Graulich, 54, of Henryville, Pa., is charged by criminal complaint with conspiring to perpetrate a multi-million-dollar investment fraud using interstate wires. He is scheduled to appear this afternoon before United States Magistrate Judge Patty Shwartz in Newark federal court.
According to the criminal complaint:
Graulich, along with unnamed co-conspirators, represented that they had an “exclusive” investment platform available by invitation only, and that had been previously open only to those able to invest at least $100 million. Graulich and his co-conspirators pitched the investment platform to a victim identified in the Complaint as “D.G.,” and others, stating that any investment would be held in a “non-depletion attorney account” and “not [be] at risk.” Investors were told that the monies in the non-depletion account would be used as collateral to obtain a line of credit, which would be used to trade financial instruments, including “Medium Term Notes” and “Standby Letters of Credit.” Graulich and his co-conspirators promised weekly returns of 22 percent.
Based on Graulich’s false representations and willingness to waive the purported $100 million minimum investment requirement, D.G. invested approximately $4.4 million with Graulich, wiring $2.8 million in August 2008 and $1.6 million in November 2008 to a J.P. Morgan Chase Bank account maintained by Graulich in Morristown, N.J. D.G. wired the money pursuant to an executed Joint Venture Agreement he had with Graulich, which contained numerous false representations.

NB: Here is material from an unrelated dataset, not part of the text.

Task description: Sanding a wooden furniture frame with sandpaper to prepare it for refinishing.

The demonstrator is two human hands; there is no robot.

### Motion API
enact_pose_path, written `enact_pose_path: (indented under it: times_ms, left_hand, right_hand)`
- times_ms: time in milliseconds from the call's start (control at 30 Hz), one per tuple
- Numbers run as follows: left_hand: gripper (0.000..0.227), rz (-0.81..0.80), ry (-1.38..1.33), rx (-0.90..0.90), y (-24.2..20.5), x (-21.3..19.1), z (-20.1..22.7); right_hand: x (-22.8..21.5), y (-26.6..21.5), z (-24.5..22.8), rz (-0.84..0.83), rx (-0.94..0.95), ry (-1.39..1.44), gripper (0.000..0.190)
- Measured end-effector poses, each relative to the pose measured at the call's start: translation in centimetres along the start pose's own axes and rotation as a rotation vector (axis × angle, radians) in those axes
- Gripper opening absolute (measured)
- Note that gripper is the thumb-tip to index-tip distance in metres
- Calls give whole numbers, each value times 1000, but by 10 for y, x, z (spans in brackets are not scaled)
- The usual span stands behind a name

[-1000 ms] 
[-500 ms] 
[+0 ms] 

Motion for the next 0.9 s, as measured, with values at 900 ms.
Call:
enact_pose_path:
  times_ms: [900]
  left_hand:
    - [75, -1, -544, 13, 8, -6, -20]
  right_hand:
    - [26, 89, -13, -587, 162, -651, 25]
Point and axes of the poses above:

From December 2008 through January 2009, Graulich paid D.G. approximately $1 million in “returns,” actually money from D.G.’s own investment, before stopping making payments altogether.
A review of the J.P. Morgan “non-depletion account” revealed that Graulich, immediately upon receiving D.G.’s $2.8 million wire in August 2008, wired that money to a second, personal Chase Bank account. Graulich used that account to pay his personal living expenses—including payments to Bennett Jaguar, CVS, Bushkill Golf, Stone Bar Inn, Gulf Oil, Verizon, and DIRECTV.
Review of the personal account following D.G.’s $1.6 million wire in November 2008 revealed that in addition to paying phony “returns” back to D.G., that money was used by Graulich for $100,000 in tax payments, approximately $10,000 in mortgage payments, approximately $25,000 in legal bills, and approximately $100,000 for New York Yankees tickets.
If convicted, Graulich faces a maximum potential penalty of 30 years in jail and a $1 million fine.
U.S. Attorney Fishman praised special agents of the FBI, under the direction of Special Agent in Charge Michael B. Ward, and inspectors of the U.S. Postal Inspection service, under the direction of Postal Inspector in Charge David Collins, for their work in the continuing investigation. He also thanked the U.S. Securities and Exchange Commission’s Philadelphia Regional Office, under Regional Director Daniel Hawke.
The government is represented by Assistant U.S. Attorney Lee Vartan of the U.S. Attorney’s Office Economic Crimes Unit in Newark.
The charge and allegations in the complaint are merely accusations and the defendant is considered innocent unless and until proven guilty.
Defense counsel: Jay V. Surgent, Esq., Lyndhurst, N.J.